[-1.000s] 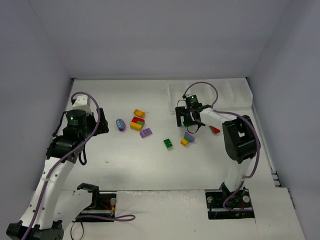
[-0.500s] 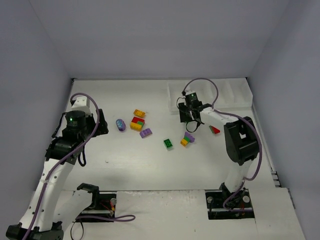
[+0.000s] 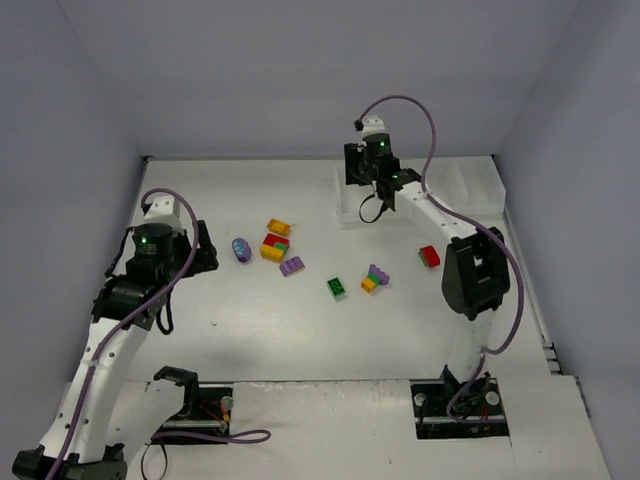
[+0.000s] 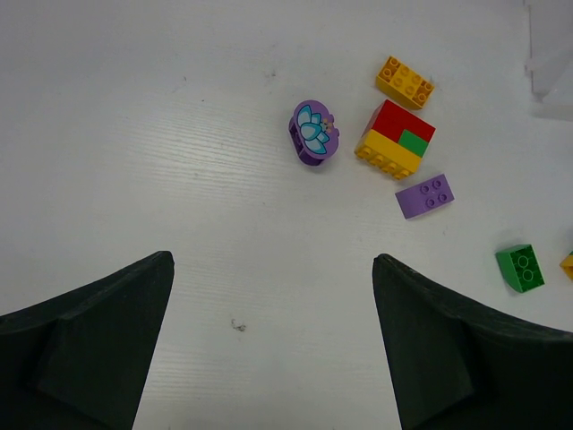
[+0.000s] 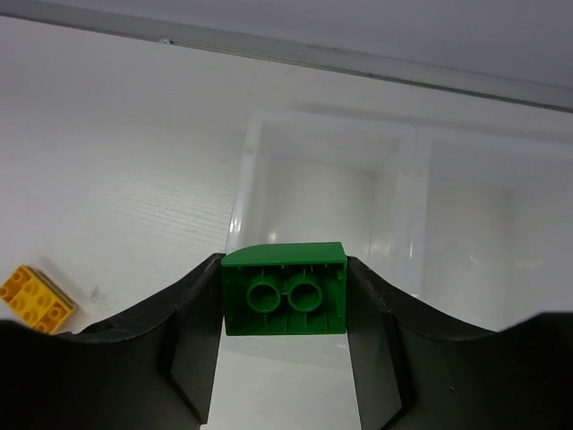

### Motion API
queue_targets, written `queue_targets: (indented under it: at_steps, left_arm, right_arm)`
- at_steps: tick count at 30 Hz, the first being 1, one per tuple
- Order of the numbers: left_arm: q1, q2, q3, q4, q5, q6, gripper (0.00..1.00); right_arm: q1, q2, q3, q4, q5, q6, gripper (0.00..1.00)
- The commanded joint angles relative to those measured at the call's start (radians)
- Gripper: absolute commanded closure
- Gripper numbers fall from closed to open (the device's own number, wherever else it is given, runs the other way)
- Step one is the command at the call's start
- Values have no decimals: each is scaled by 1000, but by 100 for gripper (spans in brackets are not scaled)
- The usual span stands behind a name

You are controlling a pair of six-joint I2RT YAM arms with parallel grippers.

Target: Sort the legos into containers by color

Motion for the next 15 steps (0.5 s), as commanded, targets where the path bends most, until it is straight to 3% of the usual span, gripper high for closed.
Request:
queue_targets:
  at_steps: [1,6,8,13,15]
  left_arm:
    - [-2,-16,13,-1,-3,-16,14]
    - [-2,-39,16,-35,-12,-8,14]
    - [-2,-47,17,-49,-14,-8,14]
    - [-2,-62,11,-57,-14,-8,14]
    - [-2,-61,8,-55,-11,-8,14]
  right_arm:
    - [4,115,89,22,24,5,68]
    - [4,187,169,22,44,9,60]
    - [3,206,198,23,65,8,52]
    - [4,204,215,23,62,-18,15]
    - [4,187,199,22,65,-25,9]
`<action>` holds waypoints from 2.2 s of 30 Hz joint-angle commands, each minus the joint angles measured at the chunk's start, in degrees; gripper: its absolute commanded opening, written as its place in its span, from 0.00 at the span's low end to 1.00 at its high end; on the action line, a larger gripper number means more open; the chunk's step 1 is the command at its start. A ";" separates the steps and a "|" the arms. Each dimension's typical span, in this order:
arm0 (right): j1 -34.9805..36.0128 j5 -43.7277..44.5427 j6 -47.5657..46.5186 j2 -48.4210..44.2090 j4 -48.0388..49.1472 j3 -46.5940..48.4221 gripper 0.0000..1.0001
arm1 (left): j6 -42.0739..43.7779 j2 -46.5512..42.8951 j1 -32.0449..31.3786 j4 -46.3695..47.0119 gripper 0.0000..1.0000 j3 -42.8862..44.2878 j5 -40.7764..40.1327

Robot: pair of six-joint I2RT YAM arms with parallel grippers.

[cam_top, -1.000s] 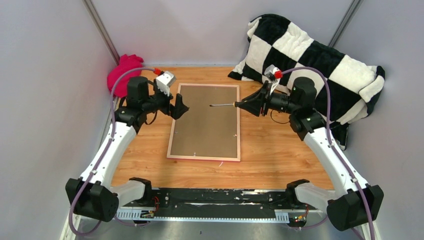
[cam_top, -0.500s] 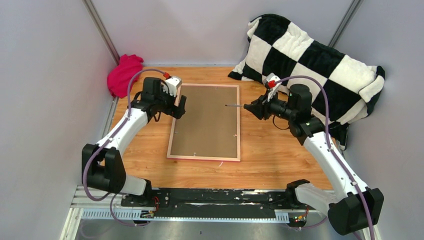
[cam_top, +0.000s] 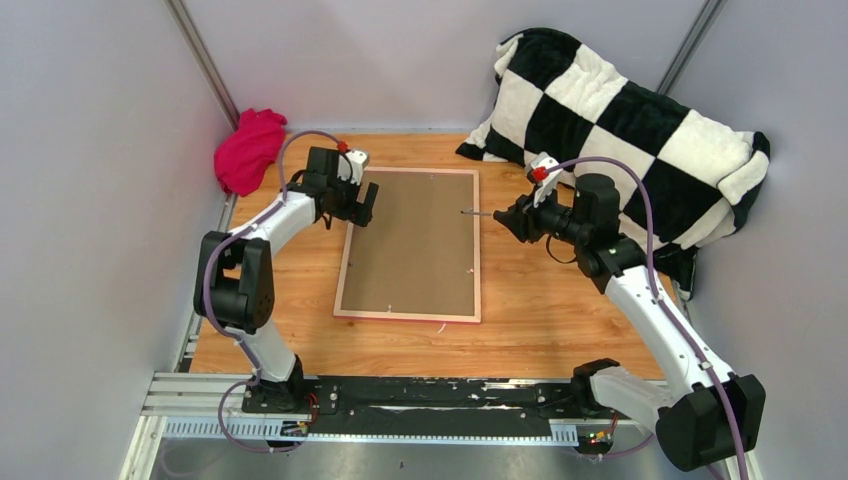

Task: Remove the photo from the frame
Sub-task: Release the photo frame item from the photo frame.

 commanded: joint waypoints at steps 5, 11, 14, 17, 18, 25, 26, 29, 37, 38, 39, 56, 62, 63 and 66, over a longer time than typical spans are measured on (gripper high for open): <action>-0.34 0.61 -2.34 -1.15 2.87 -1.67 0.00 | -0.38 4.48 1.54 2.16 0.91 1.74 -1.39; 0.03 14.68 3.01 1.42 4.08 -0.45 0.00 | -1.75 5.98 4.09 4.25 0.85 -1.62 1.37; 1.88 19.51 4.53 3.47 3.89 1.05 0.00 | -2.17 7.28 5.49 3.77 0.81 -2.14 4.37; 8.20 31.74 4.65 6.03 3.89 3.41 0.00 | -2.93 7.92 6.79 3.84 0.79 -3.50 8.94; 10.79 36.94 3.63 6.91 4.30 4.27 0.00 | -2.96 8.15 6.94 3.93 0.78 -3.82 9.81; 20.45 54.31 3.36 12.26 8.92 5.65 0.00 | -3.28 9.03 6.97 4.13 0.58 -3.60 11.36; 20.80 54.68 3.64 12.58 9.65 4.94 0.00 | -3.41 9.09 6.94 4.16 0.54 -3.70 11.00; 22.26 56.92 3.37 13.43 11.73 3.47 0.00 | -3.83 9.73 6.98 3.85 0.46 -3.68 11.88; 23.04 58.99 4.60 14.26 11.79 3.24 0.00 | -3.69 11.01 6.97 3.59 0.30 -3.40 10.89; 23.04 59.34 4.60 14.59 11.80 3.28 0.00 | -3.80 11.04 6.97 3.69 0.27 -3.49 10.27; 23.10 59.55 4.58 14.87 11.80 3.33 0.00 | -3.93 11.11 6.96 3.79 0.27 -3.55 9.86; 26.93 66.11 1.79 20.97 16.23 3.61 0.00 | -3.86 12.04 7.07 3.72 0.00 -3.26 9.29; 27.78 70.13 0.21 25.79 18.04 6.16 0.00 | -3.89 12.39 7.05 3.83 0.00 -3.02 9.15; 27.77 70.40 0.77 26.57 18.04 6.46 0.00 | -3.86 12.51 7.00 3.96 0.00 -3.04 9.04; 28.10 71.20 4.19 28.32 16.73 7.59 0.00 | -3.90 13.03 7.07 3.51 0.00 -2.59 8.96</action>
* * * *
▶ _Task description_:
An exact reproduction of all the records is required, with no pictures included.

▶ _Exercise solution_:
[-1.000s] 
[-0.500s] 
[+0.000s] 
[+0.000s] 
[+0.000s] 

### Motion API
queue_targets, written `queue_targets: (indented under it: at_steps, left_arm, right_arm)`
- at_steps: tick count at 30 Hz, the first being 1, one per tuple
- Order of the numbers: left_arm: q1, q2, q3, q4, q5, q6, gripper (0.00..1.00); right_arm: q1, q2, q3, q4, q5, q6, gripper (0.00..1.00)
- The commanded joint angles relative to those measured at the call's start (radians)
- Gripper: absolute commanded closure
- Gripper numbers fall from closed to open (the device's own number, wherever else it is given, runs the other way)
- Step one is the command at the call's start
- Values have no decimals: each is scaled by 1000, but by 100 for gripper (spans in brackets are not scaled)
- The usual span stands behind a name

You are controlling a pair of six-joint I2RT YAM arms with parallel grippers.

Target: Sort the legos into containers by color

Motion for the next 15 steps (0.5 s), as commanded, targets where the path bends most, until it is straight to 3% of the usual span, gripper high for closed.
Request:
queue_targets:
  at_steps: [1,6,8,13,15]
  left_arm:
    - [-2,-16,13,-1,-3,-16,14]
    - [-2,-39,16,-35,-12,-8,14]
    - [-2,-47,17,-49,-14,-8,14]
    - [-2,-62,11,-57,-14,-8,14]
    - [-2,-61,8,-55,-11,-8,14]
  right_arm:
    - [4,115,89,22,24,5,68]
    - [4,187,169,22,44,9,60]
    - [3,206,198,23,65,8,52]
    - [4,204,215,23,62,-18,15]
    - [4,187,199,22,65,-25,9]
`<action>` holds waypoints from 2.2 s of 30 Hz joint-angle commands, each minus the joint angles measured at the chunk's start, in degrees; gripper: its absolute commanded opening, written as its place in its span, from 0.00 at the span's low end to 1.00 at its high end; on the action line, a larger gripper number means more open; the chunk's step 1 is the command at its start. A ";" separates the steps and a "|" the arms. Each dimension's typical span, in this order:
arm0 (right): j1 -34.9805..36.0128 j5 -43.7277..44.5427 j6 -47.5657..46.5186 j2 -48.4210..44.2090 j4 -48.0388..49.1472 j3 -46.5940..48.4221 gripper 0.0000..1.0001
arm1 (left): j6 -42.0739..43.7779 j2 -46.5512..42.8951 j1 -32.0449..31.3786 j4 -46.3695..47.0119 gripper 0.0000..1.0000 j3 -42.8862..44.2878 j5 -40.7764..40.1327

Robot: pair of six-joint I2RT YAM arms with parallel grippers.

[cam_top, -1.000s] 
[cam_top, -0.500s] 
[cam_top, +0.000s] 

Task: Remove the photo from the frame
Sub-task: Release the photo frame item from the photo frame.

 commanded: joint waypoints at steps 5, 11, 14, 17, 18, 25, 26, 29, 37, 38, 39, 56, 62, 63 and 66, over a longer time than typical spans are measured on (gripper high for open): <action>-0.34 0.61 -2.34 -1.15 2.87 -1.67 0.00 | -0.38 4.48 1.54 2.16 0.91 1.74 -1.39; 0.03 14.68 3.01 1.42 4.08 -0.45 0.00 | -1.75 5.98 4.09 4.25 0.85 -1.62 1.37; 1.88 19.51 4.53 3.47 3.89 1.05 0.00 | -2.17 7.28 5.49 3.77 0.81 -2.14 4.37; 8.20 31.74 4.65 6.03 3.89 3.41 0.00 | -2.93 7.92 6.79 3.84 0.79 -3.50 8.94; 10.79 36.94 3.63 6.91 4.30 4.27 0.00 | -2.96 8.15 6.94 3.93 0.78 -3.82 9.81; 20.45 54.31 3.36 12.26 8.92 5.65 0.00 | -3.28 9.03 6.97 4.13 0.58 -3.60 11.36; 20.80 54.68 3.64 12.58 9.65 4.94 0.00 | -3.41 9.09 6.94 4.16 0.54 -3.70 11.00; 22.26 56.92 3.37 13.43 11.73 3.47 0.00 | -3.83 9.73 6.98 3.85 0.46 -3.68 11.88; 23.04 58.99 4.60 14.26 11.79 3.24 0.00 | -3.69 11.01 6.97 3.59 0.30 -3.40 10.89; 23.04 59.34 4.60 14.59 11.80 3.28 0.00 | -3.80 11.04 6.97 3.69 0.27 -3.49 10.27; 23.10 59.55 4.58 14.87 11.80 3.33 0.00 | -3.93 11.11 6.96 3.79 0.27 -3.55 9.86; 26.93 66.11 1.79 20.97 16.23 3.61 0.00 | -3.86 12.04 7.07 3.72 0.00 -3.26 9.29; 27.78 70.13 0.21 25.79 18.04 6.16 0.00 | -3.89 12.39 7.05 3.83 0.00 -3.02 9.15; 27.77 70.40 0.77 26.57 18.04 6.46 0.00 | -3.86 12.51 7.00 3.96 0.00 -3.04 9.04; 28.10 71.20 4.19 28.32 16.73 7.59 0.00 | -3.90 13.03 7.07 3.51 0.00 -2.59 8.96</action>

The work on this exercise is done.